Aurashk/improve process manager terminate behaviour #733

Aurashk · 2025-12-05T15:24:26Z

Description

Fixes #658

Modifies both flavours of SSH process manager (shell and paramiko) to query/kill remote processes directly rather than through the local ssh client. This is achieved by running headless remote processes and storing the pid of the remote process in metadata. Then the pid can be used to send signals through ssh directly to the remote process.

This has some desired effects:

We get informative exit codes from the remote processes rather than the ssh client processes
More control of cleanup through sending signals directly, otherwise all we can do is kill the client which sends a SIGHUP to the remote process

Less desirable effects:

Some commands in drunc-unified-shell are slower e.g. on my laptop ps now takes a couple of seconds rather than instant. Killing each process is around a second. I would expect some degree of slowdown as we went from completely local process communication to having to talk remotely through ssh to each process. The implementation can probably be optimised better if this is a concern.

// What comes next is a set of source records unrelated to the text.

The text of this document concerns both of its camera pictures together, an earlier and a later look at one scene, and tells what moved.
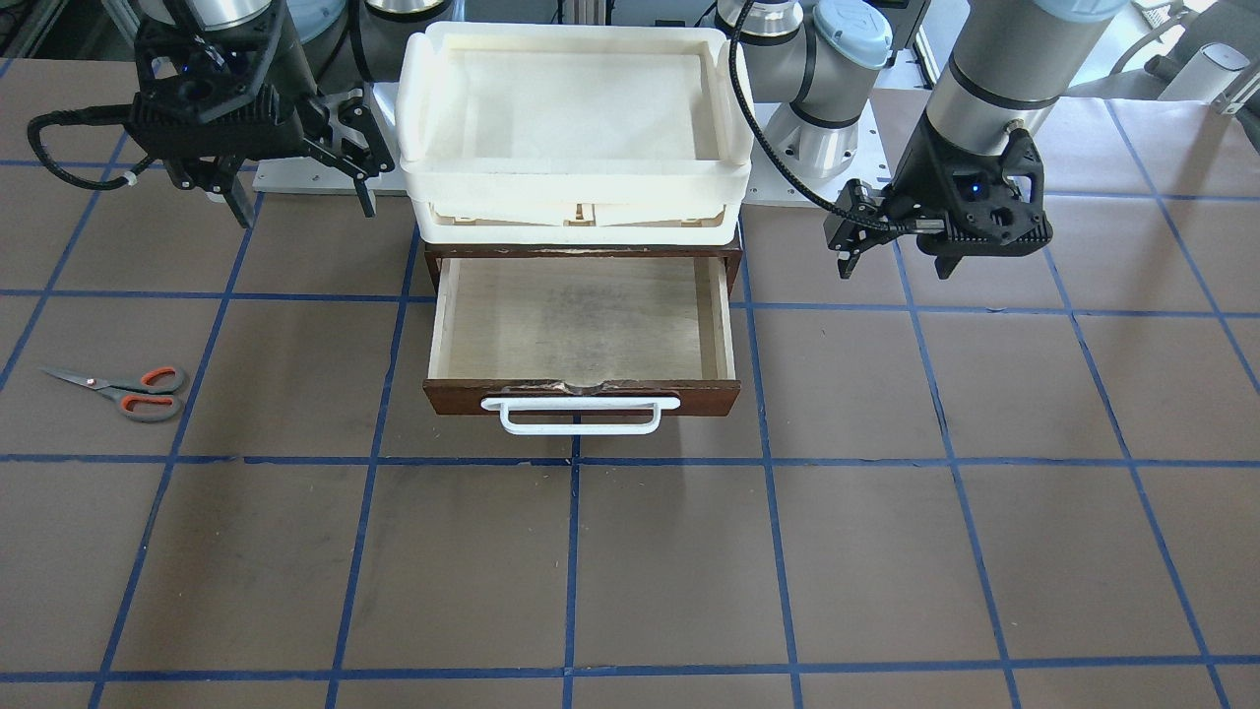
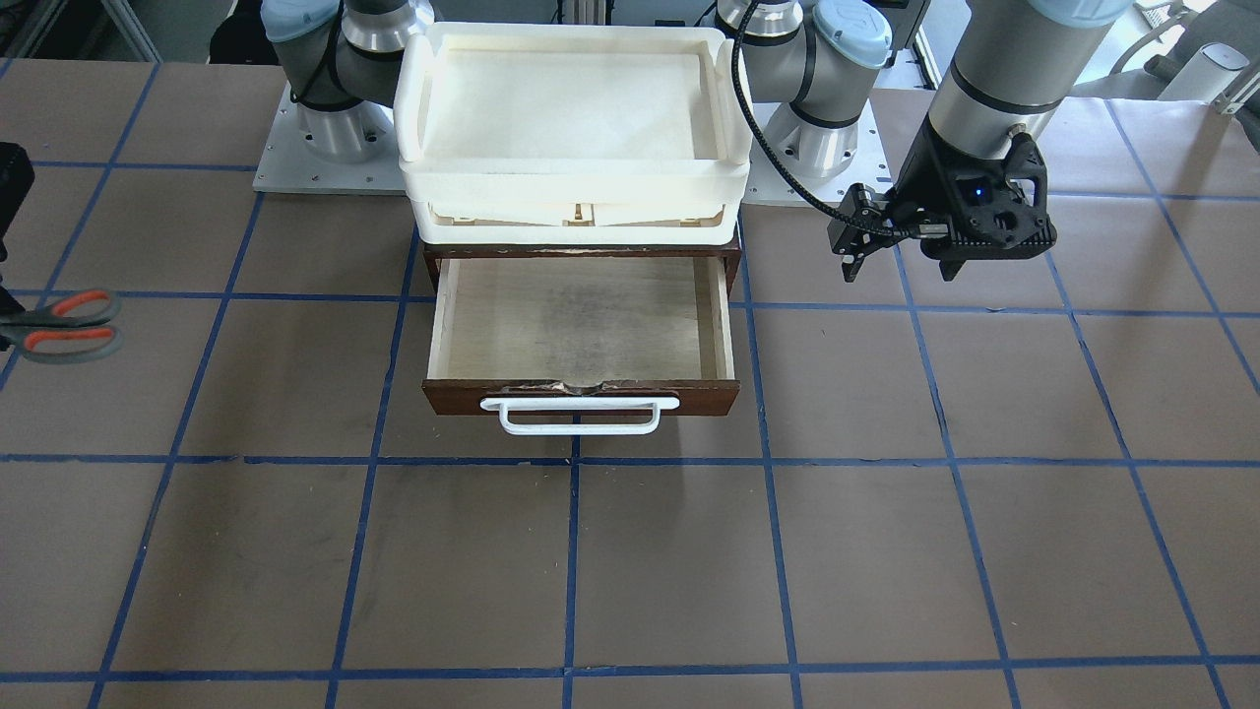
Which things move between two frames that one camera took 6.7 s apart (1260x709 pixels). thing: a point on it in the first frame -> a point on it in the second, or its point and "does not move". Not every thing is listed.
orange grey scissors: (149, 398) -> (76, 327)
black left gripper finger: (847, 258) does not move
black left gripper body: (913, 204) does not move
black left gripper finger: (946, 263) does not move
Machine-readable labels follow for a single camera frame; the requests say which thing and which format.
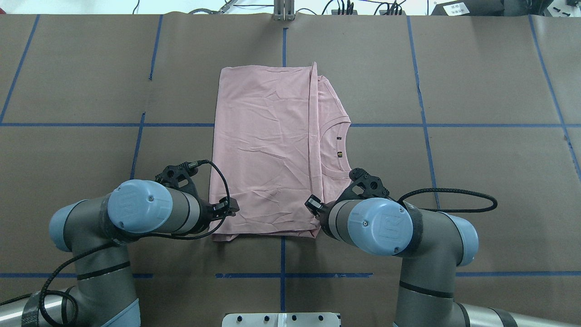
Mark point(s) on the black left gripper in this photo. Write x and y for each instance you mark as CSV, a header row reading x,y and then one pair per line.
x,y
208,212

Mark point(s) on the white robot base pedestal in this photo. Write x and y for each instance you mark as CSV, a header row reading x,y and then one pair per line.
x,y
283,319

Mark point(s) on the black power box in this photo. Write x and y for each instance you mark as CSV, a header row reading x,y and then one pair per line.
x,y
469,8

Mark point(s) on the aluminium frame post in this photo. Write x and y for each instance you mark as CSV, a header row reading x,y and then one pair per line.
x,y
284,10

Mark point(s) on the pink t-shirt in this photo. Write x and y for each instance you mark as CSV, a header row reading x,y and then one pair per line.
x,y
279,137

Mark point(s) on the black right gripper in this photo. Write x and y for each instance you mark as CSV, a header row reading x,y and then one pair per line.
x,y
314,204

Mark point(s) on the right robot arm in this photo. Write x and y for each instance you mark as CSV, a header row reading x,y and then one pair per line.
x,y
431,243

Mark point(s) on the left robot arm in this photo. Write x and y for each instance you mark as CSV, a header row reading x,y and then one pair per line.
x,y
95,288

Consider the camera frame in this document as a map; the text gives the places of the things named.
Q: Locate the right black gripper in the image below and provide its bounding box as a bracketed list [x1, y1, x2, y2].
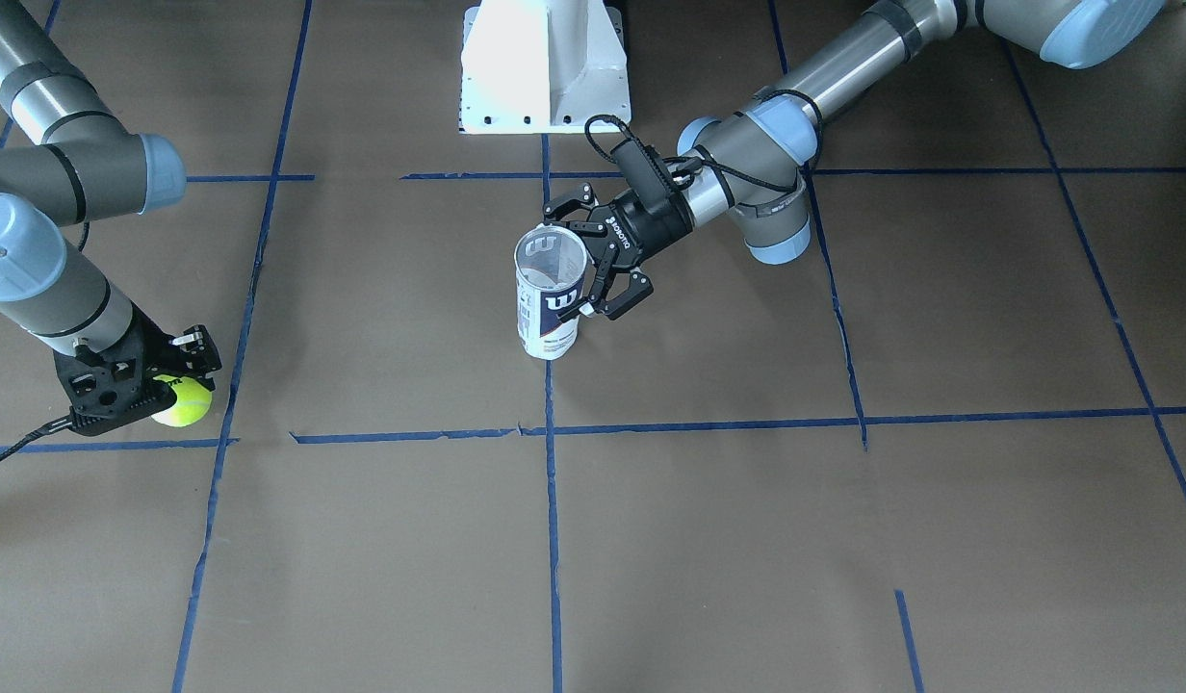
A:
[53, 319, 222, 411]

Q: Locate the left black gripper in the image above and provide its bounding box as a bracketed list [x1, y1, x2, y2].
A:
[541, 185, 696, 322]

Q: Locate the yellow Wilson tennis ball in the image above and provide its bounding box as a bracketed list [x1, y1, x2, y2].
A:
[149, 374, 212, 428]

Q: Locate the clear tennis ball can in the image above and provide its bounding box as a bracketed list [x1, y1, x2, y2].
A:
[514, 224, 589, 361]

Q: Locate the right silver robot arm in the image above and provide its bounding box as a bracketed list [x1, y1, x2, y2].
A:
[0, 1, 219, 435]

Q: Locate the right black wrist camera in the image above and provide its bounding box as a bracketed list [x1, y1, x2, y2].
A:
[68, 389, 178, 438]

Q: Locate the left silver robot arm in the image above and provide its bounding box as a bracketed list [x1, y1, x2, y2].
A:
[544, 1, 1163, 324]

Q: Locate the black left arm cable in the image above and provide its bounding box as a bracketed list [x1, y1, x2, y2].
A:
[584, 89, 825, 193]

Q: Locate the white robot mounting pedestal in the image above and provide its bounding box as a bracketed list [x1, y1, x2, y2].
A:
[458, 1, 632, 135]

Note: There is an adjacent comment in the issue about fixing the terminate order to match K8s. I think that would be straightforward to add to this PR but I will wait for feedback on the approach first

Type of change

Documentation (non-breaking change that adds or improves the documentation)
New feature (non-breaking change which adds functionality)
Optimization (non-breaking, back-end change that speeds up the code)
Bug fix (non-breaking change which fixes an issue)
Breaking change (whatever its nature)

Key checklist

All tests pass (eg. python -m pytest)
Pre-commit hooks run successfully (eg. pre-commit run --all-files)

Further checks

Code is commented, particularly in hard-to-understand areas
Tests added or an issue has been opened to tackle that in the future.
(Indicate issue here: # (issue))

improve kill handling to kill remote processes directly via ssh via sigterm

…-behaviour

…signal behaviour

jamesturner246

Not sure if you can still see our meeting chat any more, but I think I have signal forwarding working without any monitor threads or other hacks.

The secret is to run the ssh client with the -t option, which forces remote to create a PTY, and then run the command inside of that, instead of without, where it runs the command directly. Advantage of this way is signals like SIGTERM et al are actually forwarded to remote command properly, thanks to the PTY's built-in signal handling.

So all it means in practice is using ssh -t ... instead of ssh ..., and it should work without the hacks.

jamesturner246 · 2025-12-08T11:05:40Z

One caveat though, SIGTERMing the local ssh means that in fact a SIGHUP is actually what appears on the remote command side. Butt from this use case I don't think it matters which of SIGTERM or SIGHUP reaches remote command, just the fact that a TERM-ish signal is reaching remote reliably.

jamesturner246 · 2025-12-08T11:13:05Z

One can in fact be EXTRA safe (probably would recommend) by sending the ^C byte through explicitly, and letting the remote program deal with shutting itself down. The ssh return code would be the return code of the remote command. It would fall back to getting SIGHUP if that fails though.

Aurashk · 2026-01-16T11:06:00Z

One caveat though, SIGTERMing the local ssh means that in fact a SIGHUP is actually what appears on the remote command side. Butt from this use case I don't think it matters which of SIGTERM or SIGHUP reaches remote command, just the fact that a TERM-ish signal is reaching remote reliably.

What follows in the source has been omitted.